Tuesday, June 9, 2009

11 years later and still full of worries...

It has been 11 years since my first seizure and I still think about Epilepsy every day. Seizure control has been good lately so it's not tugging at me constantly, but of course every time I pop one of my epilepsy meds into my mouth I am reminded of the worrying that has nagged me for the past 11 years.

I am out of town on business this week and have 3 more days to go. I had my first seizure experience in a hotel room 11 years ago. It was the scariest thing I have ever gone through and every time I am alone in a hotel room at night by myself I think about that event. It was life altering.

Sometimes I worry about it. I worry that I'll be in this hotel room in a foreign city with no family around. I worry that I will have a significant seizure and that I will not awake in the morning.

My husband was here with me for the first few days, enjoying the sightseeing. My sense of security was gone the day he left and the first evening I was alone here. I am a believer of what is meant to happen will happen and that I will accept things when they come and do the best that I can with the experiences that I have in my life. That all makes sense to me logically, but I don't want to be alone when the big one hits. That is my greatest fear... that my seizures will worsen, that I will lose consciousness and no one will wonder where I am and that I will be in a city with no family around. Because that is exactly what happened 11 years ago.

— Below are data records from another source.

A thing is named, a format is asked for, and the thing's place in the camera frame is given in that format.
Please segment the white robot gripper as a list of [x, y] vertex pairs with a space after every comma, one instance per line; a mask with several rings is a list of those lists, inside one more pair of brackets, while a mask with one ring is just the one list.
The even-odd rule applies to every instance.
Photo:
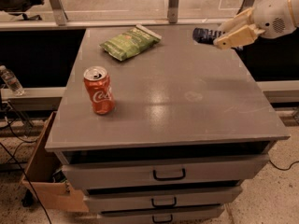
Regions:
[[[255, 24], [251, 24], [252, 10]], [[223, 33], [213, 45], [218, 49], [242, 47], [254, 43], [259, 36], [274, 39], [291, 34], [298, 27], [299, 0], [263, 0], [221, 24], [218, 30]]]

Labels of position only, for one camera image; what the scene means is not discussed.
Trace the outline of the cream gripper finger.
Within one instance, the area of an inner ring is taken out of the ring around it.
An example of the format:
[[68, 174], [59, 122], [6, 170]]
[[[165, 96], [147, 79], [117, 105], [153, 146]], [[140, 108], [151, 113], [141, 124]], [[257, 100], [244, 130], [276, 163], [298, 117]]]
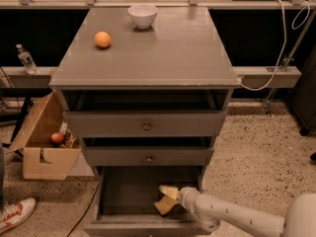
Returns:
[[177, 199], [179, 197], [179, 189], [177, 187], [161, 185], [159, 191], [172, 199]]

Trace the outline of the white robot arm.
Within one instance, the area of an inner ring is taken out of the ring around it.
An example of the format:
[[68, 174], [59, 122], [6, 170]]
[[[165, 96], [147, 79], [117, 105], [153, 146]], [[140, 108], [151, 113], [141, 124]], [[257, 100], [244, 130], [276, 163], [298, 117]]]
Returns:
[[161, 215], [168, 214], [176, 205], [186, 209], [200, 228], [213, 232], [225, 221], [253, 237], [284, 237], [284, 219], [266, 212], [241, 206], [224, 199], [204, 194], [196, 188], [162, 185], [163, 197], [154, 203]]

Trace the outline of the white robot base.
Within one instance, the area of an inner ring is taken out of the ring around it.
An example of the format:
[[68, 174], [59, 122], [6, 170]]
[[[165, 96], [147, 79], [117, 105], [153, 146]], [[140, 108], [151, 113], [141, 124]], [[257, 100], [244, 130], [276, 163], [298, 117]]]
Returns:
[[285, 214], [283, 237], [316, 237], [316, 195], [296, 197]]

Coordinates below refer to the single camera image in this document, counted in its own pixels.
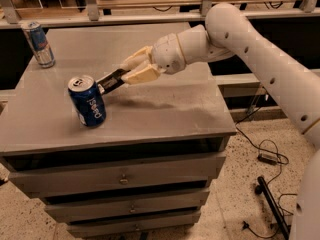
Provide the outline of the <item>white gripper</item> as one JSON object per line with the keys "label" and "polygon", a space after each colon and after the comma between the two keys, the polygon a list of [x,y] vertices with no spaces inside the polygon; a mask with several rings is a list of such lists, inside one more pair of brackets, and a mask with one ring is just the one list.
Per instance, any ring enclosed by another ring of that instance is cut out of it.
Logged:
{"label": "white gripper", "polygon": [[[149,64],[151,54],[154,64]],[[158,39],[152,47],[144,46],[127,57],[120,64],[120,68],[131,71],[124,74],[121,80],[129,85],[146,83],[157,80],[163,72],[173,75],[185,67],[186,62],[178,37],[176,34],[169,34]]]}

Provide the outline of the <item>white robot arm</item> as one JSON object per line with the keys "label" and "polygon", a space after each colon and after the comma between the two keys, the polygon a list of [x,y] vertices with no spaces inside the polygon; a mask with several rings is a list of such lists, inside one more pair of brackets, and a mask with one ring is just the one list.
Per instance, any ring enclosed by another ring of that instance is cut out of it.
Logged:
{"label": "white robot arm", "polygon": [[235,6],[221,3],[205,24],[164,36],[123,62],[122,80],[138,84],[175,74],[195,62],[238,56],[276,101],[316,153],[305,169],[289,240],[320,235],[320,77],[264,38]]}

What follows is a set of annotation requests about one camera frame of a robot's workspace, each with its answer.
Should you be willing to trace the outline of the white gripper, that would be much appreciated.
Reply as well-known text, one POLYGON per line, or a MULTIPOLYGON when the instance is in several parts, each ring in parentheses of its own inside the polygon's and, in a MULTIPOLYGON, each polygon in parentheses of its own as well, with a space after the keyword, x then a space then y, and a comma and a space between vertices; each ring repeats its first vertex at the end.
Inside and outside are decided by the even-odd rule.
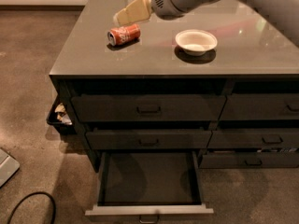
POLYGON ((153 12, 159 18, 180 18, 188 12, 220 0, 134 0, 113 16, 117 26, 147 21, 153 12))

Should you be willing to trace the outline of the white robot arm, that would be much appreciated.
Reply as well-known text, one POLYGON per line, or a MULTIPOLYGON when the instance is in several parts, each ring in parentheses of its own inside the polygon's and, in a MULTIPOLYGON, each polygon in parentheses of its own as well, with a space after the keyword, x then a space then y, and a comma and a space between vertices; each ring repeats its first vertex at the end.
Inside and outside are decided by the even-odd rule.
MULTIPOLYGON (((190 11, 220 0, 134 0, 117 12, 118 26, 147 21, 152 14, 163 20, 174 20, 190 11)), ((299 0, 236 0, 260 14, 295 46, 299 46, 299 0)))

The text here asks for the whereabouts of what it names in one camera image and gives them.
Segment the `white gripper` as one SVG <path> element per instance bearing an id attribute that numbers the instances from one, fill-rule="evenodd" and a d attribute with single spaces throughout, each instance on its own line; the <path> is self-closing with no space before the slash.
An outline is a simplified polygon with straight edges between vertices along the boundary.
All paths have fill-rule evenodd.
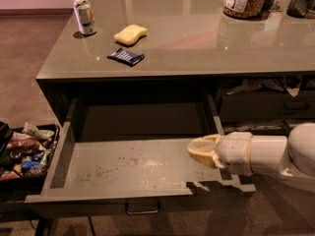
<path id="1" fill-rule="evenodd" d="M 249 154 L 252 137 L 249 132 L 233 132 L 226 136 L 207 135 L 193 140 L 187 148 L 190 149 L 192 158 L 207 167 L 225 169 L 230 174 L 250 176 L 252 171 Z"/>

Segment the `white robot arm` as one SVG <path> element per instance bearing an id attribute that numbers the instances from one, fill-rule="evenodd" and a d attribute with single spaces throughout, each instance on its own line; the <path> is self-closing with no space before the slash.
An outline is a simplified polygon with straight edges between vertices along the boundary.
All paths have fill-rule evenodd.
<path id="1" fill-rule="evenodd" d="M 315 124 L 303 123 L 288 135 L 232 132 L 190 142 L 187 150 L 199 163 L 230 174 L 272 177 L 290 187 L 315 192 Z"/>

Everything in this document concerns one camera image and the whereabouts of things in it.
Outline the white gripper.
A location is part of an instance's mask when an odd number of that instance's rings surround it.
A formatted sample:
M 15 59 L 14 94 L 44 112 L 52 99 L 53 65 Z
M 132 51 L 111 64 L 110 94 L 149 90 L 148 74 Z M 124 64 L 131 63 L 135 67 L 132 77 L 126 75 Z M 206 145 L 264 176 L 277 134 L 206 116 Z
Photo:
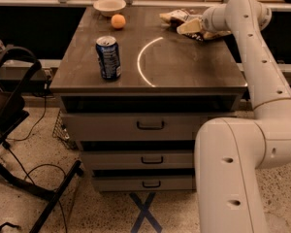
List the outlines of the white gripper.
M 181 35 L 198 33 L 202 30 L 203 25 L 203 28 L 207 30 L 203 34 L 205 41 L 228 36 L 231 32 L 227 31 L 229 27 L 226 23 L 225 9 L 225 5 L 210 7 L 203 12 L 202 23 L 199 18 L 193 18 L 180 25 L 177 28 L 177 33 Z

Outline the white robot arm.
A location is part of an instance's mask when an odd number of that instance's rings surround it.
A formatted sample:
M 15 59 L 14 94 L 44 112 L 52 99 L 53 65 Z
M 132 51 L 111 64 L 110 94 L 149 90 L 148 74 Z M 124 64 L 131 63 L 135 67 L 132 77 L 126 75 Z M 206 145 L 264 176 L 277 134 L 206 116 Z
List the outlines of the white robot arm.
M 201 233 L 268 233 L 255 170 L 291 162 L 291 88 L 261 35 L 271 17 L 256 0 L 229 0 L 203 13 L 206 30 L 235 37 L 254 118 L 215 118 L 197 133 Z

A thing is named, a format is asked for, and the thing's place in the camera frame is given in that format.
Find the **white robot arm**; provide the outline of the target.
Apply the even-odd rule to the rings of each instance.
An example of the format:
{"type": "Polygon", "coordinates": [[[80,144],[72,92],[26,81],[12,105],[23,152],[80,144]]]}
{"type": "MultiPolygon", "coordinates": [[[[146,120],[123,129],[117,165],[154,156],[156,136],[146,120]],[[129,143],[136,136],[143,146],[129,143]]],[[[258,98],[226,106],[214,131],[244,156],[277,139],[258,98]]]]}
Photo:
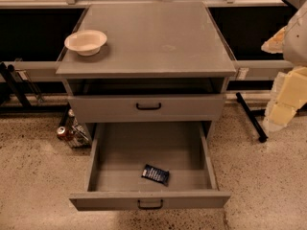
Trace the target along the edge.
{"type": "Polygon", "coordinates": [[[273,132],[286,127],[307,104],[307,2],[285,27],[261,46],[261,50],[282,53],[294,66],[287,74],[279,72],[273,82],[263,121],[265,129],[273,132]]]}

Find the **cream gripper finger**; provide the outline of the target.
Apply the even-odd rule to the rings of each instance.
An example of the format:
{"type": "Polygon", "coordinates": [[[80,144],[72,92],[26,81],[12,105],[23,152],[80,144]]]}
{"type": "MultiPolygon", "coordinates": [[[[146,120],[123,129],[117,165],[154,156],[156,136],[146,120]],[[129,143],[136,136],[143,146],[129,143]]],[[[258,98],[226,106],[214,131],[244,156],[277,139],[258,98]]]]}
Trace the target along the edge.
{"type": "Polygon", "coordinates": [[[297,111],[307,104],[307,68],[296,67],[287,74],[279,72],[265,110],[266,131],[278,131],[287,126],[297,111]]]}
{"type": "Polygon", "coordinates": [[[282,54],[285,31],[285,27],[280,29],[274,36],[263,43],[261,50],[270,54],[282,54]]]}

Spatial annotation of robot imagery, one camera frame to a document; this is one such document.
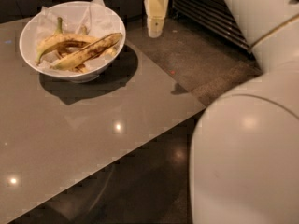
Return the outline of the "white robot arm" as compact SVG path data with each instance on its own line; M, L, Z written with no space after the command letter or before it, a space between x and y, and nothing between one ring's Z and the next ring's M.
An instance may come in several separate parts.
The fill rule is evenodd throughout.
M299 224L298 0L224 1L263 72L197 123L193 224Z

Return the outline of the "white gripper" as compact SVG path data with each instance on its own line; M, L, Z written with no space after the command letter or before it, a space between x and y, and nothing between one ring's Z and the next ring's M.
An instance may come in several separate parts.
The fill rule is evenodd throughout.
M158 38L162 34L168 2L169 0L144 0L149 37Z

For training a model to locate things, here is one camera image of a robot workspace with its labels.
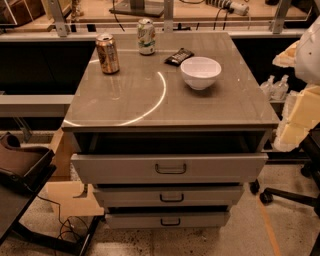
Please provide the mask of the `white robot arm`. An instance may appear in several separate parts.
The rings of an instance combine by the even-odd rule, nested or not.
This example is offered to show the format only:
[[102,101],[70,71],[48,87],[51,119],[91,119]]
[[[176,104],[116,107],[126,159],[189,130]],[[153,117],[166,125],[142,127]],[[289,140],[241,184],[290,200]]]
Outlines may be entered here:
[[290,152],[320,123],[320,17],[272,64],[293,67],[295,77],[307,84],[299,93],[287,97],[276,131],[275,148]]

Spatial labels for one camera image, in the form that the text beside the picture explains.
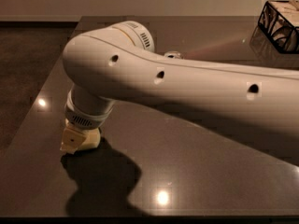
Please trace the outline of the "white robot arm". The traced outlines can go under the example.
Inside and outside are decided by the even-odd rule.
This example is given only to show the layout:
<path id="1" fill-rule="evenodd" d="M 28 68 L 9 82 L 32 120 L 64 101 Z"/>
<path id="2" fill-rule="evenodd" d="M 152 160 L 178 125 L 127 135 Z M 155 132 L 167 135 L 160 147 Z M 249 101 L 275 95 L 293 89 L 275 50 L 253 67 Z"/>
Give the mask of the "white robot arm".
<path id="1" fill-rule="evenodd" d="M 72 147 L 124 101 L 299 162 L 299 76 L 293 70 L 159 55 L 149 30 L 136 21 L 73 37 L 63 66 L 73 82 L 64 110 L 78 133 Z"/>

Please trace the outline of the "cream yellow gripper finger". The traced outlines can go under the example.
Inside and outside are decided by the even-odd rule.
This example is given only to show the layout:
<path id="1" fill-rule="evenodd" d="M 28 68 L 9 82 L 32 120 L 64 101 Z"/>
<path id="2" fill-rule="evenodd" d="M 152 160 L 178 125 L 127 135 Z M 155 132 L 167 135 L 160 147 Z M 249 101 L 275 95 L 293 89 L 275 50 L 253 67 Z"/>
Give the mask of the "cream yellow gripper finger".
<path id="1" fill-rule="evenodd" d="M 78 150 L 76 142 L 62 142 L 60 150 L 68 154 L 74 154 Z"/>

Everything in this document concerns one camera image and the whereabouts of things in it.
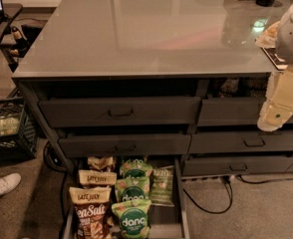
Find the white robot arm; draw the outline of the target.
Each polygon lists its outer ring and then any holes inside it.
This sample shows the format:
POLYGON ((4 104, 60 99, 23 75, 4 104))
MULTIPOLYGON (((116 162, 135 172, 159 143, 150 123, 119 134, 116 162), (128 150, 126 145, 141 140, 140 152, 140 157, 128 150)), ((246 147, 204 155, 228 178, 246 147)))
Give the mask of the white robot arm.
POLYGON ((269 48, 271 38, 277 56, 287 63, 287 68, 272 73, 268 79, 266 100, 257 121, 263 131, 275 131, 293 116, 293 3, 279 22, 263 32, 256 45, 269 48))

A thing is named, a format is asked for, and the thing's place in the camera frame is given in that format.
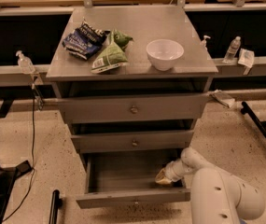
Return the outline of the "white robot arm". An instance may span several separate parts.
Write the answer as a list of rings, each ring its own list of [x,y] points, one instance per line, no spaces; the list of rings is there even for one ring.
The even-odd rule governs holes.
[[[176,161],[170,161],[155,177],[169,185],[193,174],[190,187],[192,224],[244,224],[262,216],[265,201],[261,192],[204,158],[192,147],[185,148]]]

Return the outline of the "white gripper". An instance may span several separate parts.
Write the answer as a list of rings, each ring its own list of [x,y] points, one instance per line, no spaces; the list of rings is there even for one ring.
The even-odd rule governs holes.
[[[189,172],[190,168],[182,160],[171,161],[165,169],[162,168],[157,173],[155,182],[159,185],[170,185],[172,182],[182,179]]]

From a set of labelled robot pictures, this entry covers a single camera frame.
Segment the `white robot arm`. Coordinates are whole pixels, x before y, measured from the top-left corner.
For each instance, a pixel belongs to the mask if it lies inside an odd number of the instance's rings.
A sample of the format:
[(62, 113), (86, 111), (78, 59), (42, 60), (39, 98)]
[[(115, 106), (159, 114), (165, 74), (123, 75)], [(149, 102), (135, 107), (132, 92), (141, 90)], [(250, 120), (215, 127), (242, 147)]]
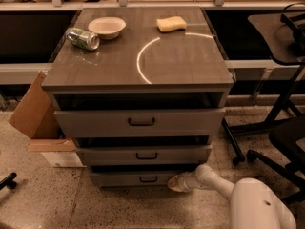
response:
[(168, 181), (171, 190), (182, 193), (203, 190), (207, 186), (229, 201), (230, 229), (296, 229), (293, 213), (258, 179), (247, 177), (232, 183), (202, 164)]

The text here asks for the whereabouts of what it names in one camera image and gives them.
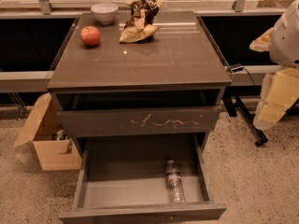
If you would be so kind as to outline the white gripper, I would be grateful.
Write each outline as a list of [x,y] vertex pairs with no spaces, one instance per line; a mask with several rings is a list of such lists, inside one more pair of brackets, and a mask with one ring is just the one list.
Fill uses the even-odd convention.
[[[249,48],[264,52],[280,65],[299,65],[299,0],[295,0],[281,15],[273,29],[253,40]],[[263,79],[261,100],[255,110],[253,125],[259,130],[275,126],[299,99],[299,70],[286,68]]]

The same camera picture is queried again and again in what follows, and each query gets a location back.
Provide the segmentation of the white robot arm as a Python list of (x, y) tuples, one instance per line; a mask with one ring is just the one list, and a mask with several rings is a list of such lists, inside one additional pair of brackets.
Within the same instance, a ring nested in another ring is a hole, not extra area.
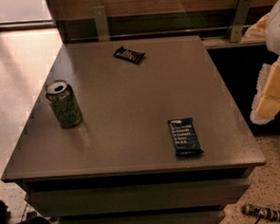
[(266, 124), (280, 111), (280, 0), (246, 31), (247, 37), (264, 37), (268, 51), (278, 56), (272, 65), (262, 65), (251, 106), (251, 122)]

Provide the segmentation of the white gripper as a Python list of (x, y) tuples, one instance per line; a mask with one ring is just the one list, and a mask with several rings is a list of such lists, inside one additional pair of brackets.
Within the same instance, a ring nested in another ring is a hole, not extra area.
[[(265, 14), (249, 27), (245, 36), (264, 38), (269, 16)], [(263, 64), (260, 69), (251, 110), (250, 119), (254, 124), (266, 124), (280, 111), (280, 57), (272, 65)]]

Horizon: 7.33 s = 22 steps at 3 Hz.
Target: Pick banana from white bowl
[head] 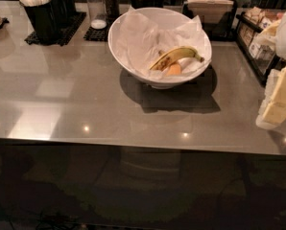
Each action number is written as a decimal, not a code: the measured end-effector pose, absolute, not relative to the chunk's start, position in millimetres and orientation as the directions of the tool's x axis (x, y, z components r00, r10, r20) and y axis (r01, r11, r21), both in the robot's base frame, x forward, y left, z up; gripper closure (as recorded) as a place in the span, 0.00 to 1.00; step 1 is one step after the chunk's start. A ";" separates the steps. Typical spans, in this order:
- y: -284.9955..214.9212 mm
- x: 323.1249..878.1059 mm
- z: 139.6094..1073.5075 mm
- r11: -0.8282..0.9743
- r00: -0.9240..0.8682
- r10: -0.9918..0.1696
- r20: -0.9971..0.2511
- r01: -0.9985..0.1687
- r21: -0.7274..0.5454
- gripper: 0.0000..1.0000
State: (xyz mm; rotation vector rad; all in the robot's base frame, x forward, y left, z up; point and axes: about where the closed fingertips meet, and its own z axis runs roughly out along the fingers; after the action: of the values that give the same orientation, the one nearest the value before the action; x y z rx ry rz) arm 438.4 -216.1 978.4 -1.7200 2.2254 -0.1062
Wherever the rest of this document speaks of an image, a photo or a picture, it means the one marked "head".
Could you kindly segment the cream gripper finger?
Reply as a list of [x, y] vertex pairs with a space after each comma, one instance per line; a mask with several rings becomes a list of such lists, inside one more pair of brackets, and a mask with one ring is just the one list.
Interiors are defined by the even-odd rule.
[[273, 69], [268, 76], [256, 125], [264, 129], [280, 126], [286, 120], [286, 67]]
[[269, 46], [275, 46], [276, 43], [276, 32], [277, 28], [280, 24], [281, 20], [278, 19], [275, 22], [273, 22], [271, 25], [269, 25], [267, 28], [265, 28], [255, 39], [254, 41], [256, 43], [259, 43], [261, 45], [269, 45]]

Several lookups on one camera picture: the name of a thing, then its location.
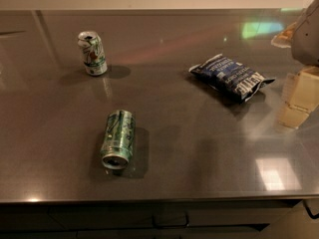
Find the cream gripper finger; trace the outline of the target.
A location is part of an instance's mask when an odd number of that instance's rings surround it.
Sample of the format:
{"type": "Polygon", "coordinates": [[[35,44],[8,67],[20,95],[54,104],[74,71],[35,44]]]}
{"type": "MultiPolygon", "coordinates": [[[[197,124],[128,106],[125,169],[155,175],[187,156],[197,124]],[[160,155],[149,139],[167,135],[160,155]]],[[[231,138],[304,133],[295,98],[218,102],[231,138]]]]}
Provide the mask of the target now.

For people who tend to mostly have simple partial or complex partial seizures, you tend to remember your seizures. Remembering those fears and auras that accompany them can be frightening. I meet a lot of carefree individuals that experience tonic clonic or grand mal seizures. They have no recollection of what has occurred, but of course those surrounding them during a seizure recall every moment of it. If everyone who had Epilepsy had the memory of the seizure event I do not think that I would meet as many people who are careless with taking medication or who self-medicate and take anticonvulsants as if it were aspirin and only medicate if they feel they may have a seizure.

I have met many people who have for years suffered partial seizures or auras and were undiagnosed. Most people have lived with it and just assumed it was "normal"... so much so, that they never even mentioned it to parents while they were growing up. It always comes as such a relief to most people when they are finally diagnosed, even if the diagnosis can be frightening. Having your odd feelings vindicated is a wonderful thing regardless of the long term diagnosis. Once you know what you are dealing with the better equipped you are to handle it.